Extensive bowel resection in infancy is another cause of increasing plasma alphafetoprotein concentration

Introduction

Alphafetoprotein (AFP) is synthesized predominantly in hepatocytes after the eighth week of gestation. ¹ At birth, plasma concentrations of AFP are very high, with a mean value of approximately 40,000 kIU/L in term infants^2,3 and 131,000 kIU/L in premature babies. ³ Thereafter, in normal babies, plasma AFP concentrations fall progressively and reach adult levels between eight and 24 months of age.^2,3

A postnatal rise in AFP is considered to indicate underlying pathology. Marked elevations occur in infants who develop hepatoblastoma. ⁴ Smaller rises are seen in neonatal hepatitis, intra- and extrahepatic cholestasis, ataxia telangiectasia and with regeneration of hepatocytes following hepatic necrosis.^5–7

We recorded marked rises in plasma AFP concentration in four infants who underwent substantial bowel resection. This is an as yet unpublished cause of increasing plasma AFP levels following birth.

Patients and methods

During the years 2006-2011, four infants born between 32 and 40 completed weeks of gestation required laparotomy and subsequent resection of necrotic small and/or large bowel greater than 150 mm (6 inches) in length. Postoperative care was individualized for each infant and all received total parenteral nutrition (TPN) as part of management. Blood samples were collected on the orders of the attending medical staff for the purpose of patient management and, for this study, estimations of plasma AFP were performed where superfluous serum samples were available for analysis.
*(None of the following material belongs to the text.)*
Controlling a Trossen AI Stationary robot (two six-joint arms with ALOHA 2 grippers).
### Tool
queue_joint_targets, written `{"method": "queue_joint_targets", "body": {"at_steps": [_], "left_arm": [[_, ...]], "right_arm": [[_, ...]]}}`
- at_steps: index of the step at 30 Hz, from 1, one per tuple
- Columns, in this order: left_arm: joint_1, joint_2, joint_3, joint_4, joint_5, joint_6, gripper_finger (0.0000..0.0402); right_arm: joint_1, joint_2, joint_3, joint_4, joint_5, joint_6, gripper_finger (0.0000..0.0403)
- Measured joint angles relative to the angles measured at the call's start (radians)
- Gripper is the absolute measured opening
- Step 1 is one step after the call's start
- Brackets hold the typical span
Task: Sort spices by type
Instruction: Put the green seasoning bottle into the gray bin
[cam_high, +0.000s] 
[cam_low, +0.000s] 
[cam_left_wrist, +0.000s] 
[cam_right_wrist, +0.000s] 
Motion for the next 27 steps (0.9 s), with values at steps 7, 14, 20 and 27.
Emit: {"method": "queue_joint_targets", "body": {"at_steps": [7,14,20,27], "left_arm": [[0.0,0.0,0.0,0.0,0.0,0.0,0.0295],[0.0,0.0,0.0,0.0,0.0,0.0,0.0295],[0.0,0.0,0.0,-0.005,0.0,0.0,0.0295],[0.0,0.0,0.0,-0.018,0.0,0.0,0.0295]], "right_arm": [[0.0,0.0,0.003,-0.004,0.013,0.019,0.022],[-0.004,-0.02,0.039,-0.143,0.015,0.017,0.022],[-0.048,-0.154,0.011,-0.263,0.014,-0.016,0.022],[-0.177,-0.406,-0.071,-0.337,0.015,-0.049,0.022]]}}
Approval to undertake a more formal study of plasma AFP concentrations following extensive gut resection was also obtained from the Ethics Committees of the Institutions involved.
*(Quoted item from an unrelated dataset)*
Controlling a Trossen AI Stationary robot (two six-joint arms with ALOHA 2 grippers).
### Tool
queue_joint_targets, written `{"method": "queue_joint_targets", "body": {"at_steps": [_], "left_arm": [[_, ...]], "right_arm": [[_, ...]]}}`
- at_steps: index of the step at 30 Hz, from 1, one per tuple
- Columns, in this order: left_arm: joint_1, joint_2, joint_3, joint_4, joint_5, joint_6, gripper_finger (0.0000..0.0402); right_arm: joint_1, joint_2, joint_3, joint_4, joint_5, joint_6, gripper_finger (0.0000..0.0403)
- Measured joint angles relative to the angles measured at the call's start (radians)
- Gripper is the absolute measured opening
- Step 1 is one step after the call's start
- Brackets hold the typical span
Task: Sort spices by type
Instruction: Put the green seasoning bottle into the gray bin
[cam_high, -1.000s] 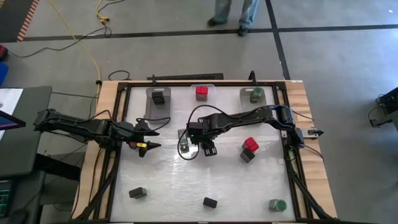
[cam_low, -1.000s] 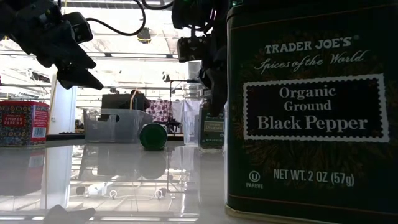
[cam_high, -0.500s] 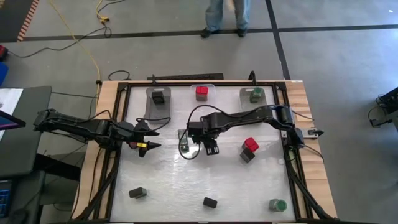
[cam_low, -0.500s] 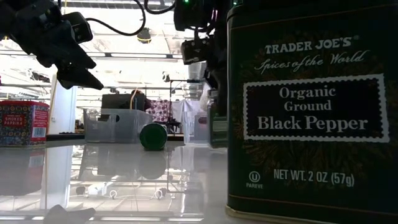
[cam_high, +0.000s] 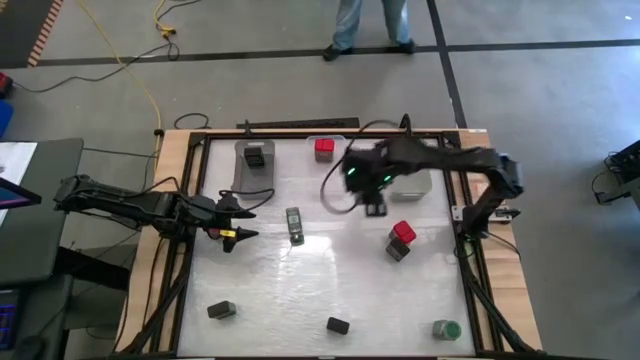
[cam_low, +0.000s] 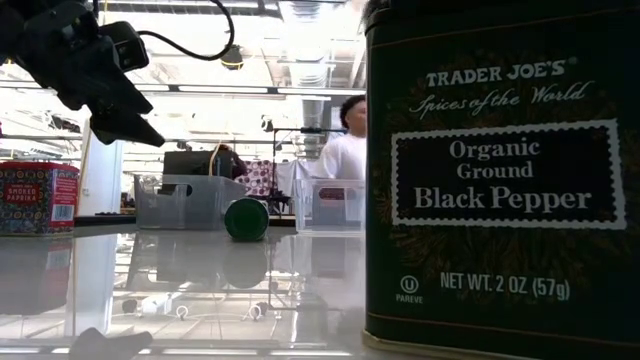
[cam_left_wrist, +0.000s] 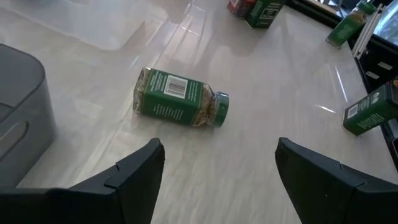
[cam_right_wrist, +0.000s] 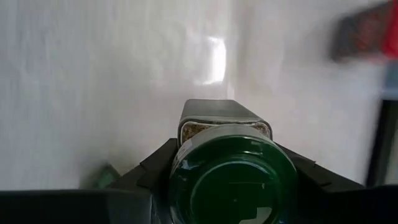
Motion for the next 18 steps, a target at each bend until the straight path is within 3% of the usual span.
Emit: {"method": "queue_joint_targets", "body": {"at_steps": [7,18], "left_arm": [[0.0,0.0,0.0,0.001,0.0,0.0,0.0295],[0.0,0.0,0.0,0.001,0.0,0.0,0.0295]], "right_arm": [[-0.183,-0.194,-0.172,-0.049,0.005,-0.292,0.022],[-0.446,-0.246,-0.379,0.145,-0.003,-0.49,0.022]]}}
We measured plasma AFP levels (in kIU/L) in these infants on various occasions, ranging between 9 and 305 days, following their surgery. AFP was measured in singlicate (with dilutions, as required) using three different analysers, according to the institution and year of analysis. The analysers were an AxSym, an Architect i2000 (both from Abbott Laboratories, Abbott Park, IL, USA) and a Siemens Advia Centaur (Siemens Medical Solutions Diagnostics, Walpole, MA, USA). Coefficients of variation (CV) for AFP concentrations greater than l00 kIU/L for the three instruments were as follows: AxSym 6.8%, Architect 3.0% and Centaur 5.7%.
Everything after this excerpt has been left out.